Dataset entries:
>>>
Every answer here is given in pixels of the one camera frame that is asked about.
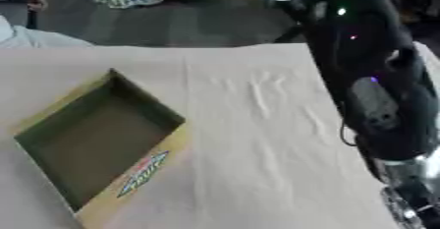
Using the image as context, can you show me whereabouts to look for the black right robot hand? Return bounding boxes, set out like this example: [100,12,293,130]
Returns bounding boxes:
[287,0,440,162]

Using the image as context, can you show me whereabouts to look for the tan cardboard box green inside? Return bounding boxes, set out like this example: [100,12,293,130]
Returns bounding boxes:
[12,68,193,229]

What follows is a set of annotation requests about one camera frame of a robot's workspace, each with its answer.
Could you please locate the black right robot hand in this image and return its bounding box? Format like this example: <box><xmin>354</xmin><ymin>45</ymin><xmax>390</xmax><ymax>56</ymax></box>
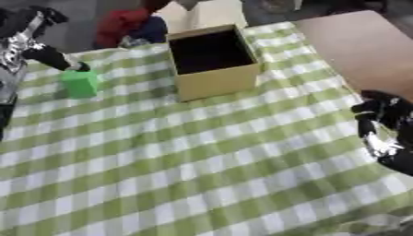
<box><xmin>349</xmin><ymin>89</ymin><xmax>413</xmax><ymax>177</ymax></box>

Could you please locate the red and blue bag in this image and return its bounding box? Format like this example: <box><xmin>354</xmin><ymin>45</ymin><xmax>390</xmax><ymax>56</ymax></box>
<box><xmin>93</xmin><ymin>0</ymin><xmax>173</xmax><ymax>50</ymax></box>

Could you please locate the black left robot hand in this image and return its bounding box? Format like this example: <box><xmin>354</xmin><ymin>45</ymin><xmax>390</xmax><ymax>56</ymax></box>
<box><xmin>0</xmin><ymin>5</ymin><xmax>92</xmax><ymax>74</ymax></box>

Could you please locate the green cube block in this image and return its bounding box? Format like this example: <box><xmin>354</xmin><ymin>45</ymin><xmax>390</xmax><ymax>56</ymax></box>
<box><xmin>59</xmin><ymin>69</ymin><xmax>103</xmax><ymax>100</ymax></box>

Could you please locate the tan cardboard box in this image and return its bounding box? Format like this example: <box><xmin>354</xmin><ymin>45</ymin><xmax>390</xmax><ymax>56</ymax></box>
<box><xmin>155</xmin><ymin>0</ymin><xmax>265</xmax><ymax>103</ymax></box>

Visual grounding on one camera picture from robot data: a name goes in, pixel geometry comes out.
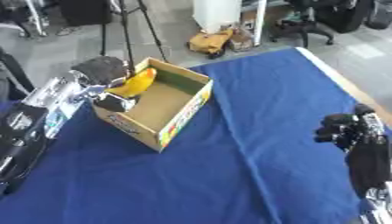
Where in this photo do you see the small brown box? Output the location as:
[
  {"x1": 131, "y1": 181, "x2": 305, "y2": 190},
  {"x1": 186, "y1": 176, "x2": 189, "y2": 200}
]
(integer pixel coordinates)
[{"x1": 227, "y1": 27, "x2": 257, "y2": 53}]

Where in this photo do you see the tan cardboard box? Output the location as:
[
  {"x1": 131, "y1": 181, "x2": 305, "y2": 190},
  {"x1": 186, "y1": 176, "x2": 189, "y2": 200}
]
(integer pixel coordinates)
[{"x1": 92, "y1": 56, "x2": 214, "y2": 153}]

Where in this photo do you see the white pillar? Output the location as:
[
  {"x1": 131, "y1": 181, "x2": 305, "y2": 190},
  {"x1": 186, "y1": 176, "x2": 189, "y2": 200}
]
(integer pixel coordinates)
[{"x1": 191, "y1": 0, "x2": 244, "y2": 35}]

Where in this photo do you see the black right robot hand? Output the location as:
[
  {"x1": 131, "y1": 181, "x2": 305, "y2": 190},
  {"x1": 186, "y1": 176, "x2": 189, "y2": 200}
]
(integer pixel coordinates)
[{"x1": 312, "y1": 102, "x2": 392, "y2": 200}]

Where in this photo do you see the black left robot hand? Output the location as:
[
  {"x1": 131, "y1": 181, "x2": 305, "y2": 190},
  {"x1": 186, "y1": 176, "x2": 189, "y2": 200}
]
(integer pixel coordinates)
[{"x1": 70, "y1": 55, "x2": 141, "y2": 114}]

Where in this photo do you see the black bag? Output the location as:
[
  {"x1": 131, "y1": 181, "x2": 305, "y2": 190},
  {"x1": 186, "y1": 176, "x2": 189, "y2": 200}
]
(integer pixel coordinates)
[{"x1": 313, "y1": 0, "x2": 377, "y2": 34}]

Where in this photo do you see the black office chair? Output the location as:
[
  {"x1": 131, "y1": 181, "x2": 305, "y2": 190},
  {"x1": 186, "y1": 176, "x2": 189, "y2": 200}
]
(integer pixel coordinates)
[{"x1": 268, "y1": 0, "x2": 337, "y2": 48}]

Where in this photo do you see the yellow toy banana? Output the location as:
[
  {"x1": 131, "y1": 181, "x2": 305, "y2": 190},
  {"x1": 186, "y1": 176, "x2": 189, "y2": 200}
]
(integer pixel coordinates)
[{"x1": 105, "y1": 66, "x2": 159, "y2": 99}]

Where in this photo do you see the black tripod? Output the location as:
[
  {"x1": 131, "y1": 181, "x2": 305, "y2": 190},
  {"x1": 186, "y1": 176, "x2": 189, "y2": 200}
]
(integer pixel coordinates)
[{"x1": 98, "y1": 0, "x2": 172, "y2": 74}]

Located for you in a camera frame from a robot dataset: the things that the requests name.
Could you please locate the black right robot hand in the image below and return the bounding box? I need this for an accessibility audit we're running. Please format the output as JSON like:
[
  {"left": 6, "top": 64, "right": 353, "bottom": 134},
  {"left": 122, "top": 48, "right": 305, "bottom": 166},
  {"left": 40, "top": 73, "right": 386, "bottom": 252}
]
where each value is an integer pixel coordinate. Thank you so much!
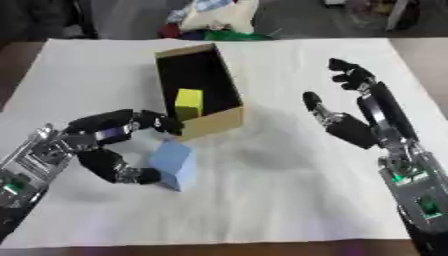
[{"left": 301, "top": 57, "right": 420, "bottom": 150}]

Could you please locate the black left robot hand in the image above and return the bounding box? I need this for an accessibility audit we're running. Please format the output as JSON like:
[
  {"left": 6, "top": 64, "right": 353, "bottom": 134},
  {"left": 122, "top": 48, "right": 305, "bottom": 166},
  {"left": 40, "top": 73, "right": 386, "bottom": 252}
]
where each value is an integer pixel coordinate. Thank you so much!
[{"left": 59, "top": 108, "right": 186, "bottom": 186}]

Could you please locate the tan cardboard box black inside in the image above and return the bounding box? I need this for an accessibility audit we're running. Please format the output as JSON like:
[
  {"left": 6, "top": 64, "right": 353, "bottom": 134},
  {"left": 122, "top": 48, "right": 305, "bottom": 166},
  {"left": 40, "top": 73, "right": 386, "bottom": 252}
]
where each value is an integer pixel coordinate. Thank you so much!
[{"left": 152, "top": 42, "right": 247, "bottom": 142}]

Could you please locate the light blue block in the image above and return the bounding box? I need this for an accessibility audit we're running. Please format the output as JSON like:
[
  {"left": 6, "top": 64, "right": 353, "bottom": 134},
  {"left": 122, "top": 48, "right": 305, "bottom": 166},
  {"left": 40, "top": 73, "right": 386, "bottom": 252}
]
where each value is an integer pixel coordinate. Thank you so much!
[{"left": 145, "top": 138, "right": 198, "bottom": 193}]

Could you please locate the yellow block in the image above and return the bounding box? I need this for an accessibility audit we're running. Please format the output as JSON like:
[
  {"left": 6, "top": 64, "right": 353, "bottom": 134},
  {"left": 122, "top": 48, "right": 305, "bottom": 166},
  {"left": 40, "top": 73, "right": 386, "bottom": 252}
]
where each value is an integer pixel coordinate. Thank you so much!
[{"left": 173, "top": 88, "right": 205, "bottom": 122}]

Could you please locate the green bag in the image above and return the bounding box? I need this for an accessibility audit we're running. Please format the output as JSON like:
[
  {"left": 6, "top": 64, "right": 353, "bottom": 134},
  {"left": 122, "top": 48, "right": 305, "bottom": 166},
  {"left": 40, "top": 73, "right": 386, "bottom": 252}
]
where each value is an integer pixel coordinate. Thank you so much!
[{"left": 201, "top": 29, "right": 277, "bottom": 42}]

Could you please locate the white bag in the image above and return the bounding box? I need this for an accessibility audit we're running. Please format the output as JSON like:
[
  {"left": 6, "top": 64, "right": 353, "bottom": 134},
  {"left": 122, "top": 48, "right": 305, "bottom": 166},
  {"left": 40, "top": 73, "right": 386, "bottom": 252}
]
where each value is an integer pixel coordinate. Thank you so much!
[{"left": 176, "top": 0, "right": 261, "bottom": 34}]

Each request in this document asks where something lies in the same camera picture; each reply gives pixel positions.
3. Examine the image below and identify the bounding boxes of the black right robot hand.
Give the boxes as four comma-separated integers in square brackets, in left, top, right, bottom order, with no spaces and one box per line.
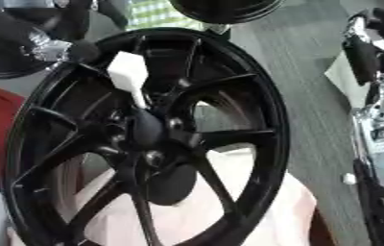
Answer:
[341,7,384,86]

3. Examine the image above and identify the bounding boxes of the small white piece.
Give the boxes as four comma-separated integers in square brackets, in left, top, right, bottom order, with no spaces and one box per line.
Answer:
[341,172,359,186]

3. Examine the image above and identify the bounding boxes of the white paper sheet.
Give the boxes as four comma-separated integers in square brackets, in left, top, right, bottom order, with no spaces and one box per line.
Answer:
[323,50,373,111]

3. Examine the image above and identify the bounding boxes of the black spoked wheel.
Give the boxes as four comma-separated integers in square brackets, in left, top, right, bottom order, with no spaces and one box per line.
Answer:
[0,26,293,246]

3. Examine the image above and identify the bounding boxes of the black round wheel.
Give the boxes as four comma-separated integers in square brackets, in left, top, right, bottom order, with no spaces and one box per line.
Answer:
[166,0,288,25]

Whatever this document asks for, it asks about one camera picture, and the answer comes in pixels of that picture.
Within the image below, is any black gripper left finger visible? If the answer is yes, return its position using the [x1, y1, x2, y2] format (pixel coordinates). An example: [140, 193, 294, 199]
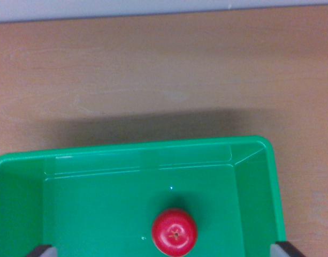
[25, 244, 58, 257]

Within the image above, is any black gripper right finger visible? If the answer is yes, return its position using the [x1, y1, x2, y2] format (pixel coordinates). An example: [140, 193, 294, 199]
[270, 240, 306, 257]

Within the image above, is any red tomato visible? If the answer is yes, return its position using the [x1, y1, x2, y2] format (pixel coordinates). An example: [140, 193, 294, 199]
[151, 207, 199, 257]

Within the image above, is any green plastic bin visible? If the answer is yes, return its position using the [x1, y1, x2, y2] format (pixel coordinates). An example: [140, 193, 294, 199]
[0, 135, 287, 257]

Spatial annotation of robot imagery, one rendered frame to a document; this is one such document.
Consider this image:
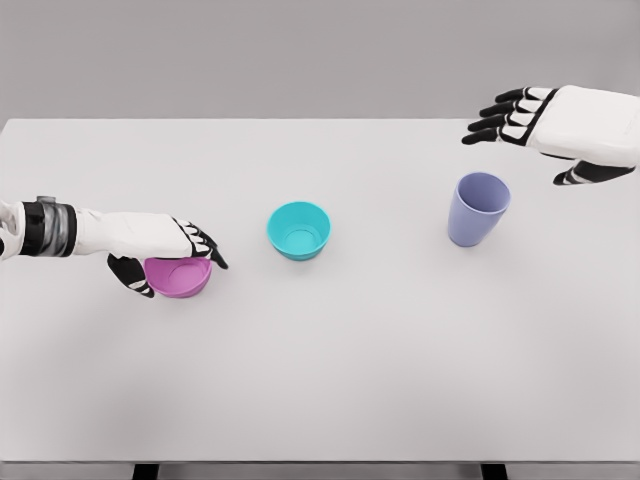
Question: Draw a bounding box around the lavender cup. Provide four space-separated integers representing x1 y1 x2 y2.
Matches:
446 171 512 248

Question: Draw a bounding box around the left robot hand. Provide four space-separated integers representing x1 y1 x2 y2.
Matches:
103 212 230 300

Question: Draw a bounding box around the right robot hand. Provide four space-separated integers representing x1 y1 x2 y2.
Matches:
460 84 640 186

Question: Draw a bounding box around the pink bowl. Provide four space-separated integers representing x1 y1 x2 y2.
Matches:
142 256 213 300

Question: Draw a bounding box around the teal bowl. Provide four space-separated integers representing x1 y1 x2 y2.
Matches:
265 200 333 262
<<<
_What is expected_:
Give the lines again exactly, starting where the entries begin and stopping once the line with "for the black" is included; pictures are not copied.

_Your response_:
Every answer here is given in pixels of the one camera frame that is asked about.
Using the image as context, can you show me whereabouts to look for the black right robot hand? Return bounding boxes, set out like this example: [100,12,293,130]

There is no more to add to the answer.